### WHAT NEEDS TO BE DONE
Output the full listing that appears below, exactly as it is presented.

### TASK DATA
========================================
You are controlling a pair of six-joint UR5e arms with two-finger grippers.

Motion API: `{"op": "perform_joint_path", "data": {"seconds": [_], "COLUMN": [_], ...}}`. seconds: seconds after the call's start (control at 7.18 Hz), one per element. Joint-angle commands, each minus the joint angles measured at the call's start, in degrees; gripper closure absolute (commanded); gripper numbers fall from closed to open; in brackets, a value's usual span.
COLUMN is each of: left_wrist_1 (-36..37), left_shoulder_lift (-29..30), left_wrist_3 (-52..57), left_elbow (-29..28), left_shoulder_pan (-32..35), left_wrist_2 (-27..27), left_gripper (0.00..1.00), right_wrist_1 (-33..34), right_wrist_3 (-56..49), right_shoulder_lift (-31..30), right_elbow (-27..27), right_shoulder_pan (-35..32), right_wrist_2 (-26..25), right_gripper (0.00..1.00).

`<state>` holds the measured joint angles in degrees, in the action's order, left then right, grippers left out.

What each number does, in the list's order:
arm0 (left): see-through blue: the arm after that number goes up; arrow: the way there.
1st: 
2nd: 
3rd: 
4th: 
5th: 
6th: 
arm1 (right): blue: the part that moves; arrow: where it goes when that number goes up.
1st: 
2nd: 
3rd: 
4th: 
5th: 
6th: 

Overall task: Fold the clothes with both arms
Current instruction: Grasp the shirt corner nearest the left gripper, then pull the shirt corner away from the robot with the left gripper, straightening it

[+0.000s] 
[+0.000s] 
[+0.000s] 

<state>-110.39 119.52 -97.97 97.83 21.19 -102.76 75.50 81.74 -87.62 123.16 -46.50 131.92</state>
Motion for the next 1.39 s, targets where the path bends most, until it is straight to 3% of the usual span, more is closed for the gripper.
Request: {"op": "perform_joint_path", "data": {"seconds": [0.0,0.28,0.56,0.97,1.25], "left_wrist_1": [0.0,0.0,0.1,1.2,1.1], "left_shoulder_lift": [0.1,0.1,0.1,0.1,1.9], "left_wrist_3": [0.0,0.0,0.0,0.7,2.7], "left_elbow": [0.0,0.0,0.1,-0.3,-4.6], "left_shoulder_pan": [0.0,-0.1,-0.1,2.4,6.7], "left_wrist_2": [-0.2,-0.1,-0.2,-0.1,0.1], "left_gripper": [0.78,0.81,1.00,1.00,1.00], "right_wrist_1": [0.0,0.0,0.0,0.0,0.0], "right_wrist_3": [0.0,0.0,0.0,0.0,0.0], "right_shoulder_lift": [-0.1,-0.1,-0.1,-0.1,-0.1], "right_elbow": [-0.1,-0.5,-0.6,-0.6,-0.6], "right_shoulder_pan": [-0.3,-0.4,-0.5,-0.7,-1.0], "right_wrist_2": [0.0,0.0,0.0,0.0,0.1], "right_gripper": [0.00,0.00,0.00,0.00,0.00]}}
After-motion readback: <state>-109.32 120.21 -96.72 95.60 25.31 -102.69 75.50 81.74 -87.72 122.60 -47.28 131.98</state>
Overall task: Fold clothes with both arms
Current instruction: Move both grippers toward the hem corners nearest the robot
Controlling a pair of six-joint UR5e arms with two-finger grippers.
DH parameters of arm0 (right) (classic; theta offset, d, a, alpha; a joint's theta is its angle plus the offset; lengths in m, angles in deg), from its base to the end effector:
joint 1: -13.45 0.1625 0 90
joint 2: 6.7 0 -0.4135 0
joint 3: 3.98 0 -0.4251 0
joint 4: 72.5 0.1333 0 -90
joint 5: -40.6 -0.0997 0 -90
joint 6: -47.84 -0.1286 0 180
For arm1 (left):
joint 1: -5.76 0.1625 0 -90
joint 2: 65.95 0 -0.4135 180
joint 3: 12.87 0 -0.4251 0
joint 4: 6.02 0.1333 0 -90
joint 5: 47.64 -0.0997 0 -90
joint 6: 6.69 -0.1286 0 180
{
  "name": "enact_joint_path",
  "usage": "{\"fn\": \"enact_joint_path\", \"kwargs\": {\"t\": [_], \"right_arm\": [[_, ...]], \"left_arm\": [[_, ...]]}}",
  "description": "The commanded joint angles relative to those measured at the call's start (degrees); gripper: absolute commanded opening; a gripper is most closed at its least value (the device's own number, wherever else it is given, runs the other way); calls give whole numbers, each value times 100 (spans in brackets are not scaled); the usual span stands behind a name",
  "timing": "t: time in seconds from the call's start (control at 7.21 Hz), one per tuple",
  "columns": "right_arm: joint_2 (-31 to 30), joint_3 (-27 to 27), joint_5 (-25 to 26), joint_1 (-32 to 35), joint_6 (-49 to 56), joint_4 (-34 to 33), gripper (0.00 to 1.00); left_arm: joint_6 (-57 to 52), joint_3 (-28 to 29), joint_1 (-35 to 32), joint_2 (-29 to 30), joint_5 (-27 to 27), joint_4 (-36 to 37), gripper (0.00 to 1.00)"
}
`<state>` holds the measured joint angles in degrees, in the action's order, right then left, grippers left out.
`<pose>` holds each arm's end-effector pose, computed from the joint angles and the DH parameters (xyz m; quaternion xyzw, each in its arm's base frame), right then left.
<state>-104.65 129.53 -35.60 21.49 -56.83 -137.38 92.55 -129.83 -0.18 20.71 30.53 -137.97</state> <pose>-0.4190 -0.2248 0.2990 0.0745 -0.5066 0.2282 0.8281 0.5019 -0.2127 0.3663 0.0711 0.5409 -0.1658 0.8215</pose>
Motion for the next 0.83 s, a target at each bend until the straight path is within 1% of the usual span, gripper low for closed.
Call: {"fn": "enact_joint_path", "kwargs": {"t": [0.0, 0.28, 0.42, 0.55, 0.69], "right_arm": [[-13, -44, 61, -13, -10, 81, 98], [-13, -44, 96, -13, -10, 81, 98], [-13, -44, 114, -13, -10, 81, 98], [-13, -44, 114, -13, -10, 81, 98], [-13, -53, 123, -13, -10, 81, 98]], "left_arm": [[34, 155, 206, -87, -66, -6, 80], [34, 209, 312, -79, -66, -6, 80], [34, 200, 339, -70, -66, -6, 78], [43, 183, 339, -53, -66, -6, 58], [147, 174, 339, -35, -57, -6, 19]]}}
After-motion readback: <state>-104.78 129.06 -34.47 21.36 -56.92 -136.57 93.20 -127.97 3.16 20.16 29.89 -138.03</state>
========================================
### OUTPUT OF THE EXERCISE
You are controlling a pair of six-joint UR5e arms with two-finger grippers.

Motion API: `{"op": "perform_joint_path", "data": {"seconds": [_], "COLUMN": [_], ...}}`. seconds: seconds after the call's start (control at 7.18 Hz), one per element. Joint-angle commands, each minus the joint angles measured at the call's start, in degrees; gripper closure absolute (commanded); gripper numbers fall from closed to open; in brackets, a value's usual span.
COLUMN is each of: left_wrist_1 (-36..37), left_shoulder_lift (-29..30), left_wrist_3 (-52..57), left_elbow (-29..28), left_shoulder_pan (-32..35), left_wrist_2 (-27..27), left_gripper (0.00..1.00), right_wrist_1 (-33..34), right_wrist_3 (-56..49), right_shoulder_lift (-31..30), right_elbow (-27..27), right_shoulder_pan (-35..32), right_wrist_2 (-26..25), right_gripper (0.00..1.00).

`<state>` holds the measured joint angles in degrees, in the action's order, left then right, grippers left out.

What each number does, in the list's order:
arm0 (left): see-through blue: the arm after that number goes up; arrow: the way there.
1st: 
2nd: 
3rd: 
4th: 
5th: 
6th: 
arm1 (right): blue: the part that moves; arrow: where it goes when that number goes up.
1st: 
2nd: 
3rd: 
4th: 
5th: 
6th: 

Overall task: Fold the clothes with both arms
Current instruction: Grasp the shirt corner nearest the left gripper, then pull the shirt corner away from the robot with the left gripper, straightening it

[+0.000s] 
[+0.000s] 
[+0.000s] 

<state>-110.39 119.52 -97.97 97.83 21.19 -102.76 75.50 81.74 -87.62 123.16 -46.50 131.92</state>
Motion for the next 1.39 s, targets where the path bends most, until it is straight to 3% of the usual span, more is closed for the gripper.
Request: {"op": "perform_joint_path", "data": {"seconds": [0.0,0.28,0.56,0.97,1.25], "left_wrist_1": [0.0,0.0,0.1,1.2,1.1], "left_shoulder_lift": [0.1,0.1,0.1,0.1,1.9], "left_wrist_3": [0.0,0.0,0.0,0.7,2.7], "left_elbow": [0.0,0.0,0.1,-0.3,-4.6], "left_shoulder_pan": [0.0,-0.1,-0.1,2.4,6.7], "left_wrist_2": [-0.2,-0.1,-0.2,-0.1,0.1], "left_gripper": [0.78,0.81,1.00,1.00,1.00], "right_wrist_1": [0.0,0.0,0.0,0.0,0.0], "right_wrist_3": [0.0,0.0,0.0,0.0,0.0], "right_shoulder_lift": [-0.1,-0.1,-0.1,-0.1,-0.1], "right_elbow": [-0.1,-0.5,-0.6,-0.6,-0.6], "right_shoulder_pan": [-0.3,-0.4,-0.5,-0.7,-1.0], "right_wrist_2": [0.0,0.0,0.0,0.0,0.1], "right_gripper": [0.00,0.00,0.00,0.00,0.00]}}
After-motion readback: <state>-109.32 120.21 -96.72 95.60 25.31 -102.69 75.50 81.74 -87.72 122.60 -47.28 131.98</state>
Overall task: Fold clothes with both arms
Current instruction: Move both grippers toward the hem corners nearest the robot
Controlling a pair of six-joint UR5e arms with two-finger grippers.
DH parameters of arm0 (right) (classic; theta offset, d, a, alpha; a joint's theta is its angle plus the offset; lengths in m, angles in deg), from its base to the end effector:
joint 1: -13.45 0.1625 0 90
joint 2: 6.7 0 -0.4135 0
joint 3: 3.98 0 -0.4251 0
joint 4: 72.5 0.1333 0 -90
joint 5: -40.6 -0.0997 0 -90
joint 6: -47.84 -0.1286 0 180
For arm1 (left):
joint 1: -5.76 0.1625 0 -90
joint 2: 65.95 0 -0.4135 180
joint 3: 12.87 0 -0.4251 0
joint 4: 6.02 0.1333 0 -90
joint 5: 47.64 -0.0997 0 -90
joint 6: 6.69 -0.1286 0 180
{
  "name": "enact_joint_path",
  "usage": "{\"fn\": \"enact_joint_path\", \"kwargs\": {\"t\": [_], \"right_arm\": [[_, ...]], \"left_arm\": [[_, ...]]}}",
  "description": "The commanded joint angles relative to those measured at the call's start (degrees); gripper: absolute commanded opening; a gripper is most closed at its least value (the device's own number, wherever else it is given, runs the other way); calls give whole numbers, each value times 100 (spans in brackets are not scaled); the usual span stands behind a name",
  "timing": "t: time in seconds from the call's start (control at 7.21 Hz), one per tuple",
  "columns": "right_arm: joint_2 (-31 to 30), joint_3 (-27 to 27), joint_5 (-25 to 26), joint_1 (-32 to 35), joint_6 (-49 to 56), joint_4 (-34 to 33), gripper (0.00 to 1.00); left_arm: joint_6 (-57 to 52), joint_3 (-28 to 29), joint_1 (-35 to 32), joint_2 (-29 to 30), joint_5 (-27 to 27), joint_4 (-36 to 37), gripper (0.00 to 1.00)"
}
`<state>` holds the measured joint angles in degrees, in the action's order, right then left, grippers left out.
`<pose>` holds each arm's end-effector pose, computed from the joint angles and the DH parameters (xyz m; quaternion xyzw, each in its arm's base frame), right then left.
<state>-104.65 129.53 -35.60 21.49 -56.83 -137.38 92.55 -129.83 -0.18 20.71 30.53 -137.97</state> <pose>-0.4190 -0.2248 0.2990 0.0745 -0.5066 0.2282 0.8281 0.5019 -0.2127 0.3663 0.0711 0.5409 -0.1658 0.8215</pose>
Motion for the next 0.83 s, a target at each bend until the straight path is within 1% of the usual span, gripper low for closed.
Call: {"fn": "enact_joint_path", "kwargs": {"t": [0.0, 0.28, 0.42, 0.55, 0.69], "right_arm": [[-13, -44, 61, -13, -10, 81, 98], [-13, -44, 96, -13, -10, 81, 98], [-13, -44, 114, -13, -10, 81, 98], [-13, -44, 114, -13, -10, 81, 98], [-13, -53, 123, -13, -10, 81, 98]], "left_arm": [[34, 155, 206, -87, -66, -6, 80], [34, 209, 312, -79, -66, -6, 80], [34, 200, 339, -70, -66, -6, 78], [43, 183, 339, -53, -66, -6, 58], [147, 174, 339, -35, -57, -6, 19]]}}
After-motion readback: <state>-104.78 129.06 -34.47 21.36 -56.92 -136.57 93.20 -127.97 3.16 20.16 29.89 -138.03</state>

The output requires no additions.